The issue, as mentioned previously, is that you're paying a one-dimensional player on the wrong side of 30. Drop-offs happen, and this is as good a time as any for Pederson to experience some dip in offensive production. Unfortunately for Pederson, if his offensive production isn't there, his value is worse than nothing; he actively hurts your team by eating up a spot in your lineup while not giving you any defensive return on investment (sort of like Giancarlo Stanton). Plus, his splits against lefties aren't getting any better.


But I don't foresee such a sharp decline taking place, and frankly, with any free-agent deal, you're taking that gamble. Pitching is also always going to be mostly right-handed so that erases most concerns about having to bench him against lefties. If you're a GM looking to add some lefty thump to your lineup, Pederson might be the first name you call.


Wouldn't Brandon Belt Fill the Same Need?

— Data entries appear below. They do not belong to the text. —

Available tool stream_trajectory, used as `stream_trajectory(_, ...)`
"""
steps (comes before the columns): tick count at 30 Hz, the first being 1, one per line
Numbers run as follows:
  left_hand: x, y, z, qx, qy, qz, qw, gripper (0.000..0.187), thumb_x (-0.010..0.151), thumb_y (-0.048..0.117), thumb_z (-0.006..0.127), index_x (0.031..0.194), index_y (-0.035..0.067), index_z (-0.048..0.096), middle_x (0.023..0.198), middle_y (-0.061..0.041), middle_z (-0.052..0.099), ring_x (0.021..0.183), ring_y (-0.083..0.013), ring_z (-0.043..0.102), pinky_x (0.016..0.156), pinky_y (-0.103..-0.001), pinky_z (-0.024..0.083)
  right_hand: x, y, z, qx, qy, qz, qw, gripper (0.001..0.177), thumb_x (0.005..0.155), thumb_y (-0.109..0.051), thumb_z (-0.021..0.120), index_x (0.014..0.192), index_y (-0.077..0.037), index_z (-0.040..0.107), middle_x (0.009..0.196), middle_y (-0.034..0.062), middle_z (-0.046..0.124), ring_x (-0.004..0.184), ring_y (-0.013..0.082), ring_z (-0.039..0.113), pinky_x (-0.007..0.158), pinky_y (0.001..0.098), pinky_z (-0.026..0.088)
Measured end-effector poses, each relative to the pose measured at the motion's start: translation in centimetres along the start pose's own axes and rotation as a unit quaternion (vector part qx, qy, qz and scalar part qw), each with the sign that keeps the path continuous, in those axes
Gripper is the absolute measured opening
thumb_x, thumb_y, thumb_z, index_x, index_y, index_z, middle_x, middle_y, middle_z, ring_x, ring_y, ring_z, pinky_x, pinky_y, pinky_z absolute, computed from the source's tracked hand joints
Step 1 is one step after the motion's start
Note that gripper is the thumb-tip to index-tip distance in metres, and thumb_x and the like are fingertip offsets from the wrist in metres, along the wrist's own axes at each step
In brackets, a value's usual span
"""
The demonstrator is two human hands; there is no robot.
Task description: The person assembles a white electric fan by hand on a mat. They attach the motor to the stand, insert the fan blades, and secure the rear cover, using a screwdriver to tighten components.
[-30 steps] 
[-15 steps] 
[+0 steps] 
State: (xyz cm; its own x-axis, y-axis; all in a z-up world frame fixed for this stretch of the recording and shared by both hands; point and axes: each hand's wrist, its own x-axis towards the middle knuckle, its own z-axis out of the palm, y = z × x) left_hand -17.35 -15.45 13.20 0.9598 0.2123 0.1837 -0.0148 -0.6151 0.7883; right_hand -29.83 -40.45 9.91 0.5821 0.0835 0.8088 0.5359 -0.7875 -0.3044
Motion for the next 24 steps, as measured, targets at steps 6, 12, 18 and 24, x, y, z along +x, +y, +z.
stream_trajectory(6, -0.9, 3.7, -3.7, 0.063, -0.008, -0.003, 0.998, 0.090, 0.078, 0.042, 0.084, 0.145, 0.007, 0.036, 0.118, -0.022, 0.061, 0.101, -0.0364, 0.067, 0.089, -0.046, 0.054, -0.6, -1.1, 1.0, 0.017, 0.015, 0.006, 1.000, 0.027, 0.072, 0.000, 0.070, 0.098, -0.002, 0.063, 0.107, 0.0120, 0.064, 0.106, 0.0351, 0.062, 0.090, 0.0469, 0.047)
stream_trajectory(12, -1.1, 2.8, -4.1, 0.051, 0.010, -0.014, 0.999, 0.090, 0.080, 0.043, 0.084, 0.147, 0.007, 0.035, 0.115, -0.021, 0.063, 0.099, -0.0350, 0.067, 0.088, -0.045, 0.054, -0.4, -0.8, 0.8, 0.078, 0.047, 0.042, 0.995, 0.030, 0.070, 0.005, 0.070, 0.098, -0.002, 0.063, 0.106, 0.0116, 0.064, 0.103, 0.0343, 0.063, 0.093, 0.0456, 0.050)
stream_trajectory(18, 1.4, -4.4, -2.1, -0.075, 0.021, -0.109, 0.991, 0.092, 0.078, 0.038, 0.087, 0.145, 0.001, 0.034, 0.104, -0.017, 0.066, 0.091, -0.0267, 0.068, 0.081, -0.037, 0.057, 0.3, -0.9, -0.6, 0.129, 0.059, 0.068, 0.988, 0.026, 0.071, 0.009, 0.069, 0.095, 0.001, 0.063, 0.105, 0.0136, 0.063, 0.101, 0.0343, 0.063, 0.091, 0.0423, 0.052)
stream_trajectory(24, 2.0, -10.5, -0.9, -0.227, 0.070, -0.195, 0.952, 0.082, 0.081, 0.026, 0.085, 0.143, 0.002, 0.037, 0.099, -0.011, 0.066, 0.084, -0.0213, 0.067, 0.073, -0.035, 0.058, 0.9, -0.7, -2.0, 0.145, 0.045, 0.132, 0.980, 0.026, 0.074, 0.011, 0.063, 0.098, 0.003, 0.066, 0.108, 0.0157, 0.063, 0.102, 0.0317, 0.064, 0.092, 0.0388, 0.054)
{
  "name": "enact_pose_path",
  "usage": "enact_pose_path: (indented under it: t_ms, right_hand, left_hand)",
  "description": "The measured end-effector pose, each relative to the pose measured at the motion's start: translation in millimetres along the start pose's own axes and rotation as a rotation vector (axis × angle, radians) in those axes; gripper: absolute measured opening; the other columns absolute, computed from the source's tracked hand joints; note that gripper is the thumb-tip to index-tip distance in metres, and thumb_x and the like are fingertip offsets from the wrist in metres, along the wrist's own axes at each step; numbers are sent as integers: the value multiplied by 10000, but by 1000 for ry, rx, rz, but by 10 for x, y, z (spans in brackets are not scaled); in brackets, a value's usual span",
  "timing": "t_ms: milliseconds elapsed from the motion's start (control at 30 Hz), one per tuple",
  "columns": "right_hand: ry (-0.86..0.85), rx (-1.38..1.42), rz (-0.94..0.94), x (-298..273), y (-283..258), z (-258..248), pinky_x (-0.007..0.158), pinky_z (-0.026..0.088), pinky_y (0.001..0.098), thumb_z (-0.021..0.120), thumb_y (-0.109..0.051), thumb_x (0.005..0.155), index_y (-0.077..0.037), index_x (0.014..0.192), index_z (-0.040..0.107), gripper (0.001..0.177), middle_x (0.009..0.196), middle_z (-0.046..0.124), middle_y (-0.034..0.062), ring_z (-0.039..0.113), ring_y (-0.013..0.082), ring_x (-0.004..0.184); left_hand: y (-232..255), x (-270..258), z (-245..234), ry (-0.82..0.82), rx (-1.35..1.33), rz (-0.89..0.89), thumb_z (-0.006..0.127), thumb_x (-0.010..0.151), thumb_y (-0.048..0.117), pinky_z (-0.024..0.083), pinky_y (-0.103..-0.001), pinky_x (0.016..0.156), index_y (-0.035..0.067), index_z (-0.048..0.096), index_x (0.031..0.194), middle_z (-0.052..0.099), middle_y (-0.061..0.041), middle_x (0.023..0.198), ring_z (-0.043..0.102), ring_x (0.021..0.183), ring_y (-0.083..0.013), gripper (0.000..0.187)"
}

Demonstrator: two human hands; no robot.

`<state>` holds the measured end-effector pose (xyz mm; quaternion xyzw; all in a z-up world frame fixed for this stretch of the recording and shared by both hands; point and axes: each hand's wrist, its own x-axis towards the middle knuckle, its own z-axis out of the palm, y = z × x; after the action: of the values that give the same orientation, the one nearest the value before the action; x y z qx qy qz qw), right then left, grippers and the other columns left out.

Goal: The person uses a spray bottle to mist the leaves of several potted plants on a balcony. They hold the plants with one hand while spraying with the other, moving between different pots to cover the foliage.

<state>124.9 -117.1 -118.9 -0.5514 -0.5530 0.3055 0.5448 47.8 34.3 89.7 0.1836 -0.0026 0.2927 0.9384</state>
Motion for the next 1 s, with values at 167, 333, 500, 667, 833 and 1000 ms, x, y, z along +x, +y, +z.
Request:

Yes, they're both very similar profiles in that their value is almost entirely dependent on their ability to mash right-handed pitching.


Belt sacrifices contact for power, and he took that to an extreme last season with Toronto, submitting a quality campaign where he managed a 136 wRC+ by doing two things well: walking a lot, and hitting the ball hard. His defensive value is a bit higher than Pederson, in that he can at least be an average first baseman even entering his age 36 season, making his flaws more centered around his age.


His market value is exclusively one-year contracts, hovering around the $2-3 million range, and that seems about right. There's a bit of doubt as to whether he can duplicate his solid 2023 season, and the first base position is only slightly more valuable than being a DH-only.


Why Take a Chance on Joey Gallo?

You're not wrong; the three-true-outcome machine is seemingly past his prime defensively. At his peak, he was a quality corner outfielder with a cannon and got you a ton of homers, walks, and strikeouts at the plate.


He still hits the ball remarkably hard when healthy, draws his fair share of walks, and does his thing when it comes to striking out, but, as mentioned above, defensively is where he's regressed. He was at best an average outfielder last year and was hampered a bit with injuries, playing in 111 games and spending some time at the end of the season on the IL with a left foot contusion.


If Gallo is healthy, the hope is that he can bounce back a bit defensively (although entering his 30s might suggest otherwise) and retain that value as a big-time power bat, maybe even taking a page out of Kyle Schwarber's playbook and becoming a fun, weird leadoff hitter.


Gallo's constantly been an advanced analytics darling, and for good reason. His value is immense because of his high-quality contact numbers and plate discipline. The big question is if a team is willing to shell out a bit of money for someone whose value is as limited as Gallo's if his defensive regression is the norm and not just an aberration.


Who Would Sign Any of These Guys?

Fortunately for all of these guys, there are plenty of suitors out there: the Cubs are a perfect fit for needing a first baseman and lefty bats in their lineup. The Padres could easily be interested in both Belt and Pederson to shore up their DH position, and the Rays have been rumored to be shopping their current DH Harold Ramirez, and their lineup is as right-handed heavy as they come.


Gallo's going to cost a bit more, given his slightly less advanced age and more attractive defensive profile (he's at least hopefully not going to be relegated to a DH role this year, and he can play some first base), which might scare the more cost-concerned teams like the Rays, so look for Gallo to end up in either an Astros, Cubs, Mets, Twins or (hey, why not) Dodgers uniform for 2023.